For all its other uses, AR is remarkably well suited to education. Not only does it introduce novelty, and so solves the bored boredom problem, but it also:
- is easy to update, without reprinting textbooks and other materials
- helps students to learn at their own pace
- turns learning into an investigation
- goes beyond the screen, helping to add context and depth to real-world learning
- like all digital media, has low marginal costs.
So, how does AR work in a classroom setting?
In the Classroom
AR is all about meshing the real and the virtual. Think about it for a moment and that’s precisely what the best teachers do. Remember that chemistry teacher who described the atom in such captivating detail that you can still picture it in your head now? Or how about the English teacher who unpacked Shakespeare so that it went from an incomprehensible jumble to leaping alive from the page?
Augmented reality tools help to uncover the meaning, the understanding, the learning that is sometimes hidden in a subject. What if your English teacher could have populated the classroom with Shakesperian figures and scenery? Or your chemistry teacher given you a 3D interactive model of the atom that you could manipulate?
Educators are already creating AR experiences, usings tools like Metaverse, that provide enhanced learning experiences, such as:
- puzzles that combine real-world and virtual elements
- themed expeditions and hunts that embed learning opportunities in the classroom
- virtual expeditions to places that would otherwise be unreachable, such as a class of Florida students visiting the pillars of Stonehenge in their school gym.
Publishers are adding AR elements to textbooks and other traditional learning aids. CleverBooks publishes a world atlas that, when viewed using their AR app, shows animal migrations, weather patterns, geopolitical facts, and other interactive features.
And it’s not just for K12 students. Insight Heart provides an interactive way for medical students to learn the structure and mechanics of the human heart.
Of course, not everyone buys into the idea that augmented reality is a good thing for the classroom. However, when looking at edtech generally, even skeptics such as Stanford’s Professor Larry Cuban are coming round to the idea that technology has a role to play in the classroom.
Outside the Classroom
If augmented reality is valuable in the classroom, what about in other educational contexts such as museums?

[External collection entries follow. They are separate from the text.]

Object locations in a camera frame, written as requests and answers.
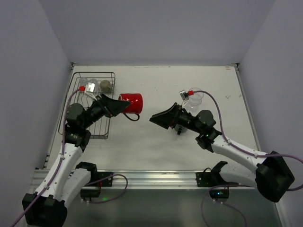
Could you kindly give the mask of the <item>red ceramic mug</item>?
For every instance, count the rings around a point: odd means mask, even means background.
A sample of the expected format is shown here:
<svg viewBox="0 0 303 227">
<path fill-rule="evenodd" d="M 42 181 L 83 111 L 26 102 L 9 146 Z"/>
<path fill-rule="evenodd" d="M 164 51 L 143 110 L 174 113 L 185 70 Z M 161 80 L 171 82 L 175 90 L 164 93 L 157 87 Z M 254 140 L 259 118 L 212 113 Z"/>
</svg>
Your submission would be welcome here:
<svg viewBox="0 0 303 227">
<path fill-rule="evenodd" d="M 123 115 L 128 120 L 136 122 L 140 119 L 140 113 L 143 110 L 143 97 L 140 93 L 122 93 L 118 100 L 130 102 L 130 105 L 123 111 Z M 135 114 L 137 118 L 132 119 L 128 114 Z"/>
</svg>

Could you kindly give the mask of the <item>clear faceted glass cup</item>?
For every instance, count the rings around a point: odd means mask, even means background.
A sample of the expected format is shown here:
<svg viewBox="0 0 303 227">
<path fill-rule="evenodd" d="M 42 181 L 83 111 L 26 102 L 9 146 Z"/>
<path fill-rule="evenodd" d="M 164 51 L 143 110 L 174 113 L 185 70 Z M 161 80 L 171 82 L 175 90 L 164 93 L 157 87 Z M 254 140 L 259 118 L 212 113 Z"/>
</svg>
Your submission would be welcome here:
<svg viewBox="0 0 303 227">
<path fill-rule="evenodd" d="M 198 107 L 201 105 L 203 101 L 204 93 L 197 92 L 193 95 L 189 96 L 188 100 L 183 103 L 183 108 L 186 109 L 187 112 L 194 113 L 198 110 Z"/>
<path fill-rule="evenodd" d="M 79 86 L 80 87 L 81 86 L 85 87 L 88 84 L 88 81 L 89 80 L 86 77 L 80 77 L 80 79 L 79 79 Z"/>
<path fill-rule="evenodd" d="M 98 93 L 98 88 L 99 88 L 99 84 L 98 84 L 97 80 L 92 78 L 89 81 L 90 81 L 90 83 L 92 83 L 94 85 L 93 93 L 97 94 Z"/>
</svg>

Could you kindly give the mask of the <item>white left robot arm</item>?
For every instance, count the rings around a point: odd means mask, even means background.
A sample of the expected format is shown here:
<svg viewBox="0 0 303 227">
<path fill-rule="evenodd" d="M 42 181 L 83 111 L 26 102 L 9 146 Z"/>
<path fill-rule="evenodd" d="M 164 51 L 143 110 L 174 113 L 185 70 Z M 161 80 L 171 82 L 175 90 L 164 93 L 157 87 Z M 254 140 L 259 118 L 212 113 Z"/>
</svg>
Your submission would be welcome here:
<svg viewBox="0 0 303 227">
<path fill-rule="evenodd" d="M 95 164 L 88 163 L 78 167 L 70 176 L 91 137 L 88 127 L 103 116 L 111 117 L 112 111 L 109 103 L 102 100 L 93 101 L 88 109 L 78 103 L 66 109 L 59 154 L 36 191 L 27 193 L 22 200 L 27 224 L 63 226 L 71 202 L 97 171 Z"/>
</svg>

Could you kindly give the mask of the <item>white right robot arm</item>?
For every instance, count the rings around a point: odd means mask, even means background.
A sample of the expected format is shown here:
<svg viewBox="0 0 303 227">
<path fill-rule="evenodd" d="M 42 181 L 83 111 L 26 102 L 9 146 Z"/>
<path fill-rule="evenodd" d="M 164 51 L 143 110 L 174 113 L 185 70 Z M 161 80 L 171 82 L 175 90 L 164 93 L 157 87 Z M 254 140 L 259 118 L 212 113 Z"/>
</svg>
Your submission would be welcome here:
<svg viewBox="0 0 303 227">
<path fill-rule="evenodd" d="M 209 110 L 193 115 L 174 103 L 168 110 L 152 115 L 149 121 L 165 129 L 181 126 L 196 132 L 195 140 L 201 149 L 225 156 L 243 167 L 238 170 L 228 162 L 220 161 L 209 172 L 211 186 L 256 188 L 272 202 L 280 201 L 286 192 L 293 190 L 291 185 L 295 177 L 284 160 L 285 155 L 249 149 L 227 138 L 223 129 L 214 127 L 216 121 Z"/>
</svg>

The Smithsonian’s National Museum of Natural History is using AR to breathe fresh life into some of its oldest exhibits. The museum’s Bone Hall features exhibits with the skeletons of animals that have been on display since as early as 1881. With representatives of every major group of vertebrae, the collection represents an unparalleled learning opportunity.

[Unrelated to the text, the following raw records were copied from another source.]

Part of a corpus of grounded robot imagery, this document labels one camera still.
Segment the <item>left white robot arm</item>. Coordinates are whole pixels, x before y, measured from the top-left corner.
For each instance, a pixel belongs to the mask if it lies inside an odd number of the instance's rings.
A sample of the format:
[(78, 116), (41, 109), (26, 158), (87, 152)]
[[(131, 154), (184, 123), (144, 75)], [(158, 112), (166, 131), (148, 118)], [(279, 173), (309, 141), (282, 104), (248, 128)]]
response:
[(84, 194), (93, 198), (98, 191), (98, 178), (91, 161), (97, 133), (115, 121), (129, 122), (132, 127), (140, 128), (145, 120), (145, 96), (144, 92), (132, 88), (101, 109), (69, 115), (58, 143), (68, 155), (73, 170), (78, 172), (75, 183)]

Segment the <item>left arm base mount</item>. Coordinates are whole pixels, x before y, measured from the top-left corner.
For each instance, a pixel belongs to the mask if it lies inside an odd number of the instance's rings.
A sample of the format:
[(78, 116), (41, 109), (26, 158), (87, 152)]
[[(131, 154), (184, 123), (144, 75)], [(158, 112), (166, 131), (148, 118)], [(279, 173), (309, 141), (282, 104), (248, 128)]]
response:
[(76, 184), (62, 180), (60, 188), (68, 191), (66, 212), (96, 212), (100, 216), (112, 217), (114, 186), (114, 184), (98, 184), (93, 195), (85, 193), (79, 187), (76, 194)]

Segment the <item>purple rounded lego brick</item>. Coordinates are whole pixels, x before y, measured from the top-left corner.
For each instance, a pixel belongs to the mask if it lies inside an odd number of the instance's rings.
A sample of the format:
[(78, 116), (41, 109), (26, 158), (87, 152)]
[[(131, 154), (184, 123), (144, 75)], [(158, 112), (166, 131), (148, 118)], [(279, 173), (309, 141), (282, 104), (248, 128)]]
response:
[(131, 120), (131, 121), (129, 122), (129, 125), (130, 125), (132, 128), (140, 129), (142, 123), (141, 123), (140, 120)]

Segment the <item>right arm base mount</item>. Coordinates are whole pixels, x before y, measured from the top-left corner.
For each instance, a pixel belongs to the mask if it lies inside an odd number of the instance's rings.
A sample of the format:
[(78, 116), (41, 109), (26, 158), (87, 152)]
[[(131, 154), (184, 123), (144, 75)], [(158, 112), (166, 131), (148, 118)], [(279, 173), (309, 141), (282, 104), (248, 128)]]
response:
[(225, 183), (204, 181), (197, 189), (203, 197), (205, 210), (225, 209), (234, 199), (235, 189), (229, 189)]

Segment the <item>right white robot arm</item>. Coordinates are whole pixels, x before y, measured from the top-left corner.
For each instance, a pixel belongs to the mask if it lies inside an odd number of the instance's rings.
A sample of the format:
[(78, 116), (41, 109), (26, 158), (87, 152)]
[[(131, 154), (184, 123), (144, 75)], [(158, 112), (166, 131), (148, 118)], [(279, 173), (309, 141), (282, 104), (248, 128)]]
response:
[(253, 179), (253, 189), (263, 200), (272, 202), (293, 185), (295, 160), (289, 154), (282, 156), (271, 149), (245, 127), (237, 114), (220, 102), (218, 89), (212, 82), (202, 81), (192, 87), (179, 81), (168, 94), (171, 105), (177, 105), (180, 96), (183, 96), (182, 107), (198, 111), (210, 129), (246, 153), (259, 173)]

With the Smithsonian’s new Skin and Bones app, the exhibits in Bone Hall transform from skeletons to moving, breathing, flesh-covered animals.
But what about the technology that brings AR itself to life?

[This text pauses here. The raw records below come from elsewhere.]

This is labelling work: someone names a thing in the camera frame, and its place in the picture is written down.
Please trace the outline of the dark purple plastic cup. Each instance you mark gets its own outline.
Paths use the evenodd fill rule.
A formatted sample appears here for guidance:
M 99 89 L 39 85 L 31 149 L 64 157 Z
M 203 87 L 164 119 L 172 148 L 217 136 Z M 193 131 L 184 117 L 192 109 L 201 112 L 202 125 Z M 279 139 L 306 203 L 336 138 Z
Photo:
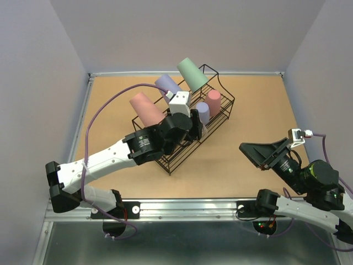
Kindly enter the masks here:
M 207 103 L 205 102 L 198 102 L 196 104 L 196 109 L 199 112 L 200 121 L 207 125 L 210 121 L 210 109 Z

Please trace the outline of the red plastic cup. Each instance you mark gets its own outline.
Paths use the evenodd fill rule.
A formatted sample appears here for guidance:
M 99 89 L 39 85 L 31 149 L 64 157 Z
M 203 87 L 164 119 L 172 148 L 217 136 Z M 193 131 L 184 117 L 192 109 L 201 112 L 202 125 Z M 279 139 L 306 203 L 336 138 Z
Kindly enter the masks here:
M 208 92 L 205 103 L 209 107 L 210 117 L 216 116 L 221 110 L 221 94 L 219 91 L 212 89 Z

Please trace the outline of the pink plastic cup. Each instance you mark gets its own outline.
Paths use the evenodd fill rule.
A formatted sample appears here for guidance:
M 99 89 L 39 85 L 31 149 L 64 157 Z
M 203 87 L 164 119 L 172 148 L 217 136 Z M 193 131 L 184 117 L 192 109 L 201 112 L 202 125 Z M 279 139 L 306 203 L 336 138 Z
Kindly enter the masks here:
M 157 125 L 165 118 L 163 112 L 143 92 L 136 94 L 129 102 L 145 127 Z

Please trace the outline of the green plastic cup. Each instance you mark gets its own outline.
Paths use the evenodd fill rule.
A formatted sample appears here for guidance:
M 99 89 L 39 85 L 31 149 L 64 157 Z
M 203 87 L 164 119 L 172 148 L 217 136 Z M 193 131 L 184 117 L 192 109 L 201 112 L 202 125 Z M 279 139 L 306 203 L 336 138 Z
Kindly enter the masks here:
M 208 82 L 208 78 L 188 57 L 177 65 L 177 69 L 193 93 Z

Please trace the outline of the light purple plastic cup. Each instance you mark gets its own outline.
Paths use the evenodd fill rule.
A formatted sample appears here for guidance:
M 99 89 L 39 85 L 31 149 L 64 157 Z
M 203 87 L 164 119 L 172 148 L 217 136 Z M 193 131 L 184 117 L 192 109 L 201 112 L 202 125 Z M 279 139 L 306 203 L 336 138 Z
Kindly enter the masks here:
M 177 103 L 176 101 L 176 94 L 182 89 L 174 82 L 174 80 L 168 75 L 168 74 L 163 74 L 160 76 L 154 84 L 160 88 L 164 88 L 167 91 L 171 91 L 174 94 L 174 97 L 172 99 L 172 103 L 175 105 Z

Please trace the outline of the clear plastic cup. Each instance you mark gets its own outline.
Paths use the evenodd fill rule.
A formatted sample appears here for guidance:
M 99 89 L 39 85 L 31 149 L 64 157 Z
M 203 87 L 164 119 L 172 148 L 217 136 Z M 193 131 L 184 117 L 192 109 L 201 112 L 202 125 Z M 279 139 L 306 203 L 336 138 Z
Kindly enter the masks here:
M 201 137 L 205 137 L 208 134 L 207 127 L 203 124 L 201 129 Z

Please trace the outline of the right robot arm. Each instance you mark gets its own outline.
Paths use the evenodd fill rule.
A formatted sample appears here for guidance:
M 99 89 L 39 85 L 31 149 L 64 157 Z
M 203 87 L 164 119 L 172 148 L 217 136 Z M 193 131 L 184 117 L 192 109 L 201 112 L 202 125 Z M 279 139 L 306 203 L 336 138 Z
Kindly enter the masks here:
M 260 216 L 279 215 L 320 227 L 344 243 L 352 243 L 352 199 L 339 183 L 339 172 L 323 161 L 302 166 L 288 138 L 271 144 L 242 143 L 240 151 L 262 171 L 273 170 L 302 203 L 269 189 L 258 191 L 252 210 Z

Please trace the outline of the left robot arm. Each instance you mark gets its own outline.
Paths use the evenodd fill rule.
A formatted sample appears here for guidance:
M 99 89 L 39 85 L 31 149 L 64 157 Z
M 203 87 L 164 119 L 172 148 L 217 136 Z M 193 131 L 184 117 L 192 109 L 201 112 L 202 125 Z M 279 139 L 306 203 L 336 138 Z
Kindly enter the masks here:
M 191 110 L 190 115 L 169 114 L 159 124 L 135 131 L 87 158 L 64 164 L 47 163 L 53 211 L 66 213 L 81 206 L 118 217 L 124 207 L 120 193 L 114 189 L 97 189 L 89 183 L 115 171 L 171 155 L 183 141 L 201 139 L 202 128 L 196 109 Z

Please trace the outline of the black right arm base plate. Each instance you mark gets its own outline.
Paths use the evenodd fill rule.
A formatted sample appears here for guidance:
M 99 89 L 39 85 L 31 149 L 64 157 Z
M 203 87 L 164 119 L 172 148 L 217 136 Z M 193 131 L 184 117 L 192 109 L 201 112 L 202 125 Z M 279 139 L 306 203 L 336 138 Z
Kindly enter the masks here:
M 278 209 L 277 205 L 257 203 L 256 200 L 238 200 L 234 216 L 239 220 L 256 220 L 270 217 Z

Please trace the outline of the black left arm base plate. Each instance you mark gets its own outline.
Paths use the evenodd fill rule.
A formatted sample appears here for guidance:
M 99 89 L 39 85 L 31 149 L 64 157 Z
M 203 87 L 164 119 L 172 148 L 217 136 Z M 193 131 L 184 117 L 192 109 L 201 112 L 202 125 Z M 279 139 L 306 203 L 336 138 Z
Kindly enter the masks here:
M 123 207 L 117 207 L 113 210 L 110 210 L 108 214 L 118 218 L 118 219 L 139 219 L 140 218 L 140 206 L 141 203 L 139 201 L 124 201 L 123 202 Z M 90 218 L 93 220 L 102 220 L 102 219 L 108 219 L 108 217 L 104 214 L 102 214 L 99 211 L 96 211 L 95 209 L 92 209 Z

Implementing AR for Edtech
At the core of any augmented reality app is video. Solo AR experiences take a feed from the device’s camera, merge any computer generated imagery, and display the result on the device’s screen.
The future for augmented reality in education, though, lies in shared experiences. And shared experiences require low-latency, highly reliable streaming video between devices. Here at Nexmo, the Vonage API Platform, our OpenTok video API provides an ideal foundation for teams looking to build shared AR educational experiences.
Imagine a real-time lesson where distance-learning architecture students take part in an online seminar and can each interact with a shared 3D model of a building to explore its design and engineering. Or how about helping elementary school children in the US connect and share with their counterparts in India by working together to solve AR puzzles.
Augmented reality is making a real difference in today’s classroom. However, the future for AR in edtech lies in dynamic shared experiences delivered with the help of APIs such as our own OpenTok.